**Work item**
Begin at the first line of the data and copy each line through the one containing "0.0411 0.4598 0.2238", that line included, with no pictures.

**Input data**
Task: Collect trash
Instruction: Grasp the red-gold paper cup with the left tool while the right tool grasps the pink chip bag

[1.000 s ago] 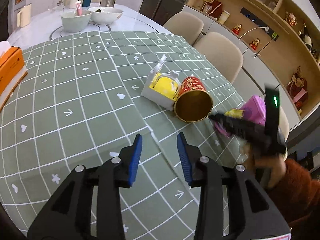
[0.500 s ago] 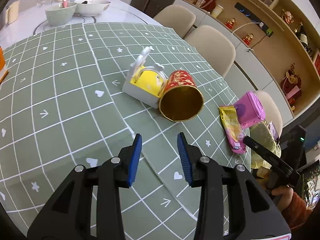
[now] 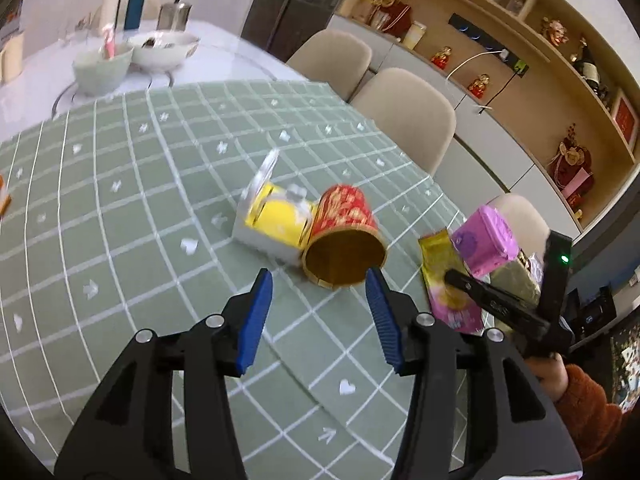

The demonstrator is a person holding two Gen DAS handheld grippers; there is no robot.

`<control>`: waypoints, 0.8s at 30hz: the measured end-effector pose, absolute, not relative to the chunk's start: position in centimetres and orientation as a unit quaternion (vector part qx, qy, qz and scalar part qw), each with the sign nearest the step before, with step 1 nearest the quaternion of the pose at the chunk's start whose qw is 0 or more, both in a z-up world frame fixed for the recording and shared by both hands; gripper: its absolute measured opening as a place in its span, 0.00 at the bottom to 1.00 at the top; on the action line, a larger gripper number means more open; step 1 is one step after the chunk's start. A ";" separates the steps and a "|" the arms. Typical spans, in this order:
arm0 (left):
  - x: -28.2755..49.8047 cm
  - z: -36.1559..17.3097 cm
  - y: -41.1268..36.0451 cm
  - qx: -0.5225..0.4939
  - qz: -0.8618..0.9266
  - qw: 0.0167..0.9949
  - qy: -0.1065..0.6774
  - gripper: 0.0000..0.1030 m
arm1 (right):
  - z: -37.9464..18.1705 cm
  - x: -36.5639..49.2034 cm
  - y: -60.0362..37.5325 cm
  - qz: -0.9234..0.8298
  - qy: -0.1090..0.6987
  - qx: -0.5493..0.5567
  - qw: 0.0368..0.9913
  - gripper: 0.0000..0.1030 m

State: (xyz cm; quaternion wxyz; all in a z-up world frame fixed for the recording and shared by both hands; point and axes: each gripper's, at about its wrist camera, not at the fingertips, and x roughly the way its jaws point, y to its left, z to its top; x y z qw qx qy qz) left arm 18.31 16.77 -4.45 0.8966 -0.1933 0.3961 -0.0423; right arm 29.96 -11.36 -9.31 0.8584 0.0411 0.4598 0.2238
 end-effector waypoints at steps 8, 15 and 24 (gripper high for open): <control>21.4 -5.5 15.1 -0.174 -0.064 0.894 0.409 0.46 | -7.3 27.1 -14.0 0.225 0.458 0.058 0.858 0.08; 23.5 -6.1 12.6 -0.243 -0.070 0.874 0.415 0.46 | -7.0 26.1 -15.6 0.218 0.456 0.063 0.861 0.08; 25.9 -6.7 11.1 -0.250 -0.028 0.871 0.421 0.03 | -5.2 24.9 -15.8 0.240 0.433 0.042 0.868 0.08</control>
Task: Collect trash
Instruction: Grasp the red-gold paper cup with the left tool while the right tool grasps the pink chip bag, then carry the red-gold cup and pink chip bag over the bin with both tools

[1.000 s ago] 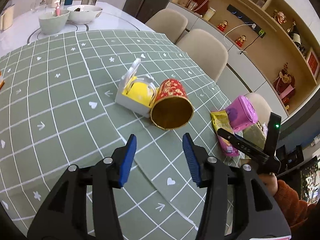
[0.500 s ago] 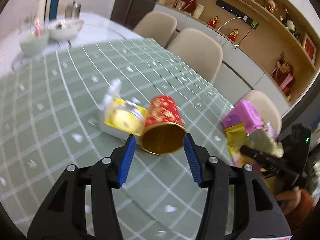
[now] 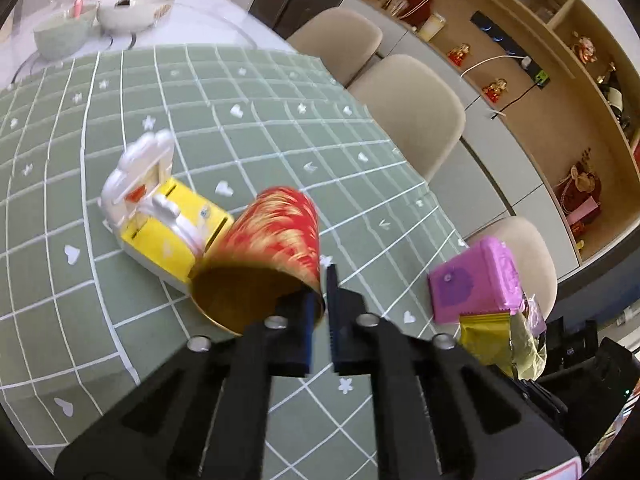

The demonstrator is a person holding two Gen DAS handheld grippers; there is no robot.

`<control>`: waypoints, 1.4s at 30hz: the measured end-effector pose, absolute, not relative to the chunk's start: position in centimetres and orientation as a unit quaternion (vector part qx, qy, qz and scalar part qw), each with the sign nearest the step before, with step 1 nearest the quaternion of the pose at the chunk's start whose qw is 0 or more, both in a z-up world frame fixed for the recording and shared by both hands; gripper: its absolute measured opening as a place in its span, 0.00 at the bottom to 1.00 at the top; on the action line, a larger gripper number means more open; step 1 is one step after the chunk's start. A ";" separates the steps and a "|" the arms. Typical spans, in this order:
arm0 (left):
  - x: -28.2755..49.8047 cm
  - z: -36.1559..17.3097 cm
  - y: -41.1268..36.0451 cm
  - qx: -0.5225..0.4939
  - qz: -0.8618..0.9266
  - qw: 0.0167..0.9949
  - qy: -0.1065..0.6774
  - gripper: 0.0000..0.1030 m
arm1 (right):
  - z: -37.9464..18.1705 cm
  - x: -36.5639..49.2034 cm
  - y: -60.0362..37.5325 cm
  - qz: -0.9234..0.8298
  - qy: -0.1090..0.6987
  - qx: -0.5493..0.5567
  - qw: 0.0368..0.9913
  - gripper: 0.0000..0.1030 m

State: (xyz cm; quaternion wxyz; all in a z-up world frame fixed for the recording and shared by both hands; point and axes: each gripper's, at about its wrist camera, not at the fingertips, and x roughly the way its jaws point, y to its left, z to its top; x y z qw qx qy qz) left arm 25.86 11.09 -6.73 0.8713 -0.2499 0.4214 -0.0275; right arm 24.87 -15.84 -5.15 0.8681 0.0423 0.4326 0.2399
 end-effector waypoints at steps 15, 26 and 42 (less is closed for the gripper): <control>22.4 9.0 3.9 -0.161 -0.066 0.944 0.281 0.03 | 6.8 24.5 -21.8 0.278 0.313 0.017 0.908 0.08; 23.9 12.1 -6.4 -0.148 -0.148 0.942 0.262 0.03 | 11.0 24.3 -31.8 0.227 0.259 0.019 0.939 0.08; 29.8 2.1 -24.6 -0.146 -0.284 0.863 0.391 0.03 | 7.4 24.0 -48.3 0.116 0.263 0.060 0.956 0.08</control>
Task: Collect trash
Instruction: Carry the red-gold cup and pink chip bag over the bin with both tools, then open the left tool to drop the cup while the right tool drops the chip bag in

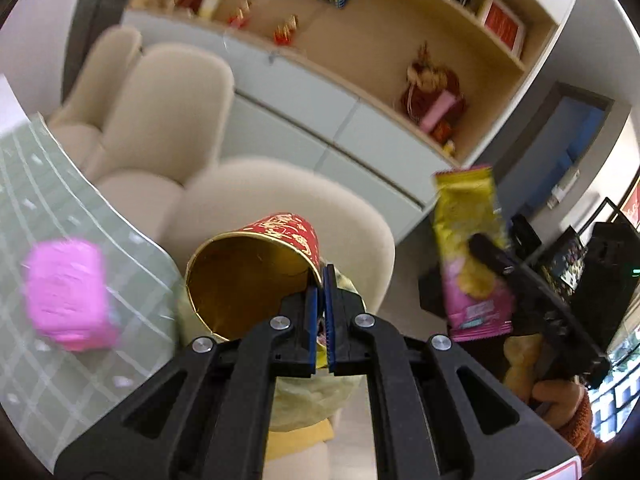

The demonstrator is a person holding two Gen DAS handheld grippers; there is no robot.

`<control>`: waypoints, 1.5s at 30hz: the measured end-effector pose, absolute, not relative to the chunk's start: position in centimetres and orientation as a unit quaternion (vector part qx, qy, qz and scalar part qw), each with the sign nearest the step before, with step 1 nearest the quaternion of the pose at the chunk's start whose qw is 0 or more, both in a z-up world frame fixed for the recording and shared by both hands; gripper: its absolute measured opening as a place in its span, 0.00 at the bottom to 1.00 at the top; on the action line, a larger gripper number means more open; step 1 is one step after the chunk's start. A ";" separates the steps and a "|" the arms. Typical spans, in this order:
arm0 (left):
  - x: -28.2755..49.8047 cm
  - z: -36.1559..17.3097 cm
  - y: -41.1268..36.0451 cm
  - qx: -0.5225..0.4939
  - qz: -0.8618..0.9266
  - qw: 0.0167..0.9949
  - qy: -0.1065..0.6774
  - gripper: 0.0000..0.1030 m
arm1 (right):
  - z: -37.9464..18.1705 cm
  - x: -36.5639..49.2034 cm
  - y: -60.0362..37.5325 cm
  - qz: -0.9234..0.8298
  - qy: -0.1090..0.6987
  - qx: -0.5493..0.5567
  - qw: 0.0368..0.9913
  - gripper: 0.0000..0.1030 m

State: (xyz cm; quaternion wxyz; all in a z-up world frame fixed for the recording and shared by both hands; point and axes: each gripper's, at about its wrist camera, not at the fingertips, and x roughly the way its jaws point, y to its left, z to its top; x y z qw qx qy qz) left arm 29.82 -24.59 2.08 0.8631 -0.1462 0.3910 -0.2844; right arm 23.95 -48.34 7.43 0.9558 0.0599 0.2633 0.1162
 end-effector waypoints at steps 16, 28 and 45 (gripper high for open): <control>32.8 -6.0 -32.2 -0.079 -0.249 0.827 0.498 0.12 | 2.3 26.4 -54.5 0.106 0.313 0.128 0.935 0.08; 27.7 -1.9 -25.6 -0.086 -0.227 0.848 0.471 0.43 | -0.1 32.6 -44.4 0.248 0.348 0.111 0.897 0.08; 19.6 1.3 -13.2 -0.113 0.019 0.927 0.357 0.55 | -7.7 33.8 -41.6 0.207 0.446 0.037 0.870 0.33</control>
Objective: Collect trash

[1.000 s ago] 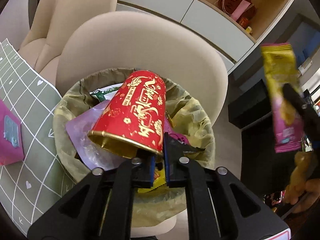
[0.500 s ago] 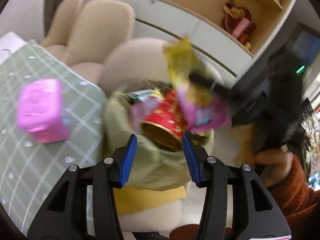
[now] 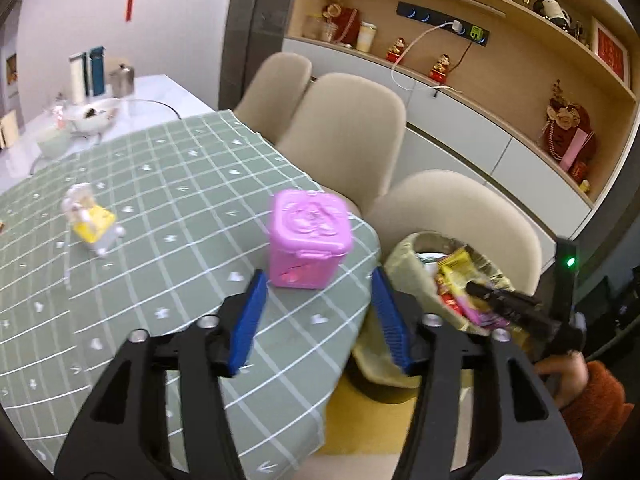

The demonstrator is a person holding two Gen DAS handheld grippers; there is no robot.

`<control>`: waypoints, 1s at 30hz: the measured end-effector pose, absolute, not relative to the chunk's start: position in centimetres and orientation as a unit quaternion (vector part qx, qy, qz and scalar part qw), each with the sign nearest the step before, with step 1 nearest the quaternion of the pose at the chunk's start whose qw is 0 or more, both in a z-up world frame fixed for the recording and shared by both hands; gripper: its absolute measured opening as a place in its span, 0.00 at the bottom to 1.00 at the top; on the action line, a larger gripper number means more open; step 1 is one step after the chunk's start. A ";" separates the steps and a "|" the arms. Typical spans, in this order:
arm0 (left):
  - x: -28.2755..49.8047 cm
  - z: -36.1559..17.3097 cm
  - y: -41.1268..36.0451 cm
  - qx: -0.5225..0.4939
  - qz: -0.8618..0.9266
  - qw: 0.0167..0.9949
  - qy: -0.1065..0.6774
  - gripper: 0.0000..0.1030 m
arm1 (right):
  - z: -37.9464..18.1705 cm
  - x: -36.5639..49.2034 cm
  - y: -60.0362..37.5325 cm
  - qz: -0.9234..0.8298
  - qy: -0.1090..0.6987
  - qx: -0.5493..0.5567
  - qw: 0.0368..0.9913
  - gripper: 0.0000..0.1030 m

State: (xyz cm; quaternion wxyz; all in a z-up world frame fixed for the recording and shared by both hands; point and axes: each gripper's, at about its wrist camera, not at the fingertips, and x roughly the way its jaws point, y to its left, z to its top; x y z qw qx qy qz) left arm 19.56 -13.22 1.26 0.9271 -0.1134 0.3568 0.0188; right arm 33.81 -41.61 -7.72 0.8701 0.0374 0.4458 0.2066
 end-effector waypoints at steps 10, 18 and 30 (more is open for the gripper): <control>13.6 0.9 -10.7 -0.092 0.035 0.930 0.354 0.74 | -1.2 25.4 -40.7 0.146 0.378 0.061 0.912 0.48; 6.4 1.6 -10.0 -0.038 0.049 0.942 0.329 0.83 | 2.7 14.0 -35.6 0.173 0.339 0.055 0.923 0.48; -1.8 3.3 -10.0 0.002 0.074 0.954 0.289 0.83 | 3.1 2.1 -29.3 0.185 0.319 0.015 0.929 0.48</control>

**Answer below**
Task: Collect trash
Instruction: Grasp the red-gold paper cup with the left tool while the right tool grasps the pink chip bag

[1.000 s ago] 
[0.500 s ago] 
[now] 

The demonstrator is a person holding two Gen DAS handheld grippers; there is no robot.

`<control>`: waypoints, 0.8s at 30hz: the measured end-effector pose, absolute, not relative to the chunk's start: position in centimetres and orientation as a unit quaternion (vector part qx, qy, qz and scalar part qw), each with the sign nearest the step before, with step 1 nearest the quaternion of the pose at the chunk's start whose qw is 0 or more, both in a z-up world frame fixed for the recording and shared by both hands; gripper: its absolute measured opening as a place in its span, 0.00 at the bottom to 1.00 at the top; on the action line, a larger gripper number means more open; step 1 is one step after the chunk's start. A ";" separates the steps and a "|" the arms. Typical spans, in this order:
arm0 (left):
  - x: -28.2755..49.8047 cm
  - z: -36.1559..17.3097 cm
  - y: -41.1268..36.0451 cm
  - qx: -0.5225..0.4939
  - qz: -0.8618..0.9266
  - qw: 0.0167..0.9949
  - qy: -0.1065..0.6774
  - gripper: 0.0000..0.1030 m
arm1 (right):
  - z: -37.9464..18.1705 cm
  - x: -36.5639..49.2034 cm
  - y: -60.0362..37.5325 cm
  - qz: -0.9234..0.8298
  - qy: -0.1090..0.6987
  - qx: -0.5493..0.5567
  - qw: 0.0368..0.9913
  - gripper: 0.0000..0.1030 m

State: (xyz cm; quaternion wxyz; all in a z-up world frame fixed for the recording and shared by both hands; point and axes: each gripper's, at about its wrist camera, not at the fingertips, and x roughly the way its jaws point, y to its left, z to its top; x y z qw qx qy qz) left arm 18.31 16.77 -4.45 0.8966 -0.1933 0.3961 -0.0423; right arm 29.96 -11.36 -9.31 0.8584 0.0411 0.4598 0.2238

Work on this exercise is now complete.